**WHAT IS NEEDED**
Would you repeat each line below exactly, without the pictures?

======

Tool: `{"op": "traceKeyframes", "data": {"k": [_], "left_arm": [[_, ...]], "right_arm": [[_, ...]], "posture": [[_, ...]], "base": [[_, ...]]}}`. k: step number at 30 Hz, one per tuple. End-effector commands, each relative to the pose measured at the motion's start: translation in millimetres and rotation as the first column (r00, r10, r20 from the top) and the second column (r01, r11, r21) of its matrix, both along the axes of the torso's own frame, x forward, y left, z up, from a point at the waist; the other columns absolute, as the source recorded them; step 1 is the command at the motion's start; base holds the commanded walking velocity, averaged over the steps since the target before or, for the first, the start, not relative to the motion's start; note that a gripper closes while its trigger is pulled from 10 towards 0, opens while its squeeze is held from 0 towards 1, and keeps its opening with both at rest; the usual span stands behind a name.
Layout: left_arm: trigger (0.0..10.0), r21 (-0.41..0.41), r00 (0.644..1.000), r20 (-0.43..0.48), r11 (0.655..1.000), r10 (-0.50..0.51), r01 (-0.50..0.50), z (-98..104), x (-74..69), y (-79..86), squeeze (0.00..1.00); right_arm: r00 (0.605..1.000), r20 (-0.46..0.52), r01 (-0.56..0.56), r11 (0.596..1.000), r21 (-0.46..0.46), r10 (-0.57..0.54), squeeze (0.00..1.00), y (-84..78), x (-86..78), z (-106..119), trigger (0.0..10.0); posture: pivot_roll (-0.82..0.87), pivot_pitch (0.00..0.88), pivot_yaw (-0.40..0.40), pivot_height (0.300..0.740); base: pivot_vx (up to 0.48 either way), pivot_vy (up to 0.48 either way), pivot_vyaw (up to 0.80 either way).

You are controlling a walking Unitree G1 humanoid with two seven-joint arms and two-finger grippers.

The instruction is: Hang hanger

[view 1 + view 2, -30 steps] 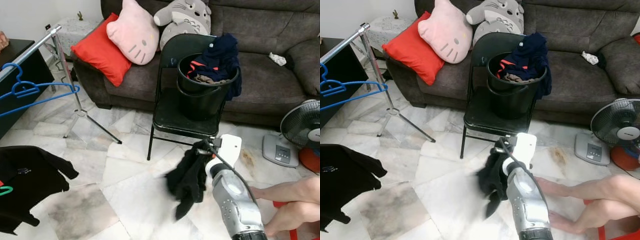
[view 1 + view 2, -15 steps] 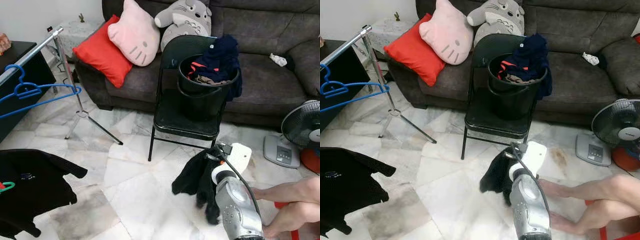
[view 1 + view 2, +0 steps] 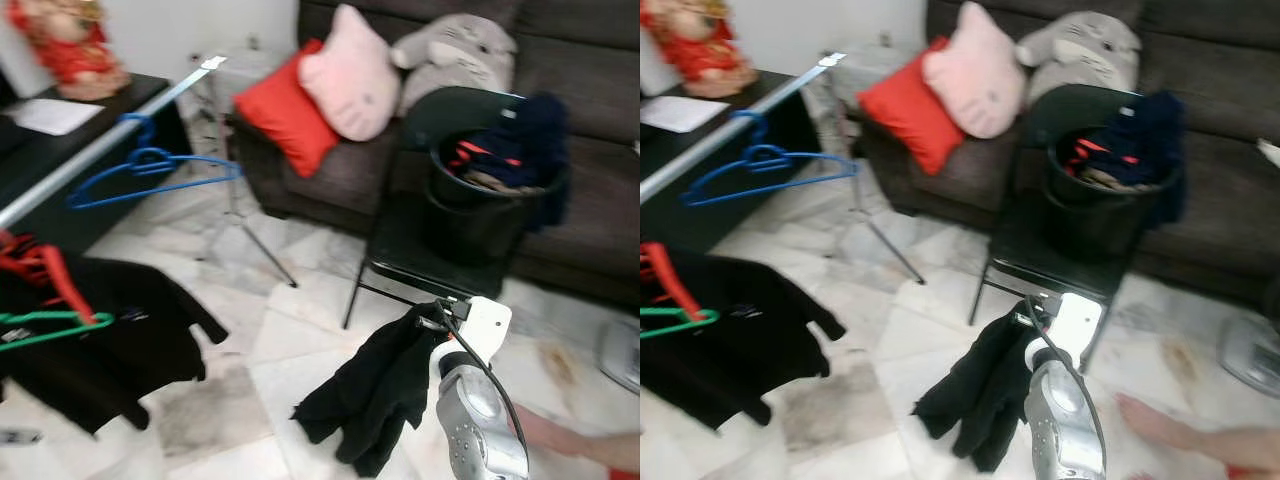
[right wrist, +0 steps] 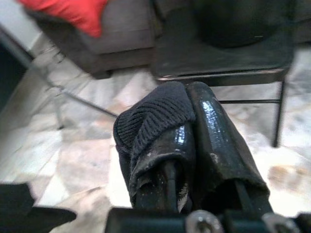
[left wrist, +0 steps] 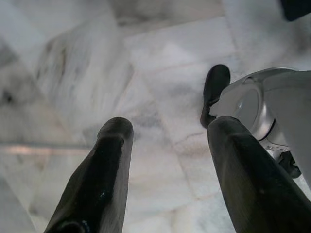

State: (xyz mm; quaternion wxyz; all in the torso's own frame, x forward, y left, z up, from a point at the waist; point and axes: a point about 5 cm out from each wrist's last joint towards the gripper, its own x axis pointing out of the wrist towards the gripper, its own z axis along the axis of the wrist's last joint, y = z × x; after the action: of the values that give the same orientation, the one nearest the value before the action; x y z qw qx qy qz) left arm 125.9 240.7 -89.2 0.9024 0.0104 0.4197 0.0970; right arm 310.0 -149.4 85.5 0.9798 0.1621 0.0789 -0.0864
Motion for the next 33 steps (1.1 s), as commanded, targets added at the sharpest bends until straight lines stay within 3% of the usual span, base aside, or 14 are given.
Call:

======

**RESULT**
Tool: `{"op": "traceKeyframes", "data": {"k": [_], "left_arm": [[_, ...]], "right_arm": [[_, ...]], "posture": [[_, ...]], "base": [[_, ...]]}}`. k: step number at 30 Hz, one per tuple. End-effector commands, each relative to the pose measured at the motion's start: translation in millimetres and rotation as the first column (r00, r10, r20 from the top) and the second column (r01, r11, r21) of its matrix, both along the axes of the torso's own frame, x forward, y left, z up, from a point at the waist; the other columns absolute, as the source recorded them; step 1 is the command at the motion's start; base holds the commanded walking velocity, averaged over the steps since the target before or, for the first, the start, not relative to the motion's start; note that a gripper closes while its trigger is pulled from 10 towards 0, opens while its squeeze is held from 0 towards 1, and keeps its opening with both at rest; the usual span stands behind a name.
Layout: left_arm: trigger (0.0..10.0), r21 (-0.41..0.41), r00 (0.644..1.000), r20 (-0.43..0.48), r11 (0.655..1.000), r10 (-0.50..0.51), r01 (-0.50..0.50), z (-98..104), x (-74..69), y (-79..86), squeeze (0.00..1.00); right_arm: r00 (0.605..1.000), r20 (-0.46..0.52), r01 (-0.56..0.56), r11 (0.596..1.000), r21 (-0.46..0.46), r10 (-0.57..0.54), squeeze (0.00..1.00), y (-84..78), x (-86..78), z (-106..119), trigger (0.0..10.0); posture: pivot_roll (-0.82..0.87), pivot_pitch (0.00..0.88), pivot_yaw (-0.40..0.40), pivot_height (0.300..0.740); base: pivot_vx (up to 0.48 either way), pivot_vy (up to 0.48 either way), pivot_vyaw (up to 0.80 either way).

You are controlling a walking Unitree G1 humanoid with two seven-joint arms and two-finger grippers.

The instruction is: Hang hanger

[view 1 + view 2, -30 steps] 
[view 1 + view 2, -15 steps] 
[view 1 + view 2, +0 steps] 
[right wrist, +0 steps] 
[left wrist, +0 steps] 

State: (xyz mm; quaternion wxyz; all in the torso's own frame, x forward, y left, z up, from a point at the waist; point and axes: a point about 5 cm out from each wrist's last joint towards the gripper, its own x axis pointing out of the wrist towards the gripper, its own z axis along the axis of the wrist's last joint, y = z × x; after the action: of the values that give the same orientation, the one nearest the value before the action; x y z qw qx qy qz) left arm 125.9 240.7 -89.2 0.9024 0.0104 0.4197 0.0970; right arm 310.0 -149.4 85.5 0.9798 0.1621 0.0789 -0.0864
Motion for the next 33 steps (1.1 s), as commanded, targets added at the sharpest bends until straight lines stay within 3% of the usual span, base aside, or 14 are given.
Call:

What the exercise required has been answered in full.